» **What the task requires**
For this exercise, report every line of the material that includes "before".

↓↓↓

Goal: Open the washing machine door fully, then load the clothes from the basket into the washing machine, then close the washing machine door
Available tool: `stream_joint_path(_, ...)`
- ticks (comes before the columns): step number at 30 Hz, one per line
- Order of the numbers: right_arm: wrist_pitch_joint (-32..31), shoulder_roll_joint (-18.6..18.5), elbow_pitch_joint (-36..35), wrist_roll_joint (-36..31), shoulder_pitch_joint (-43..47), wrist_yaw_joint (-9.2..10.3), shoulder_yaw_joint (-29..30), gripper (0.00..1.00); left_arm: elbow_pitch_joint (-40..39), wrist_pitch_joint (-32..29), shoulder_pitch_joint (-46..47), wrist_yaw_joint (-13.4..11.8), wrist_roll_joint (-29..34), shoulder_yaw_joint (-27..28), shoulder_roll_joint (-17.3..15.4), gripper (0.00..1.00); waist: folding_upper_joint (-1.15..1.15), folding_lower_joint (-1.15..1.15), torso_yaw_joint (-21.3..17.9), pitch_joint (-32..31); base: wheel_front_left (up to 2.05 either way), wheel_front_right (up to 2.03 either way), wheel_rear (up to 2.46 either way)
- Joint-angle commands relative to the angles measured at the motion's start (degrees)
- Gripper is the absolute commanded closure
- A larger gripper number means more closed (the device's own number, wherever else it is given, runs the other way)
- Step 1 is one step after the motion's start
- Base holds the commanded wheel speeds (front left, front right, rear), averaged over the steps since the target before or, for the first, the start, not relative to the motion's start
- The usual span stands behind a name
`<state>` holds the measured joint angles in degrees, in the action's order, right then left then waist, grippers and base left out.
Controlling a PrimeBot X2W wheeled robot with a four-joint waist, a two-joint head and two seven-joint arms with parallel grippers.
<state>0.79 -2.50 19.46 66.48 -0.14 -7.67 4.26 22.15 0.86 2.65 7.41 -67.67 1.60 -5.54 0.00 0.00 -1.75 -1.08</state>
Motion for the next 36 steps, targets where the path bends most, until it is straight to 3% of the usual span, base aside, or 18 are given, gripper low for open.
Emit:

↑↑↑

» **Response for this exercise**
- ticks (comes before the columns): step number at 30 Hz, one per line
- Base holds the commanded wheel speeds (front left, front right, rear), averaged over the steps since the target before or, for the first, the start, not relative to the motion's start

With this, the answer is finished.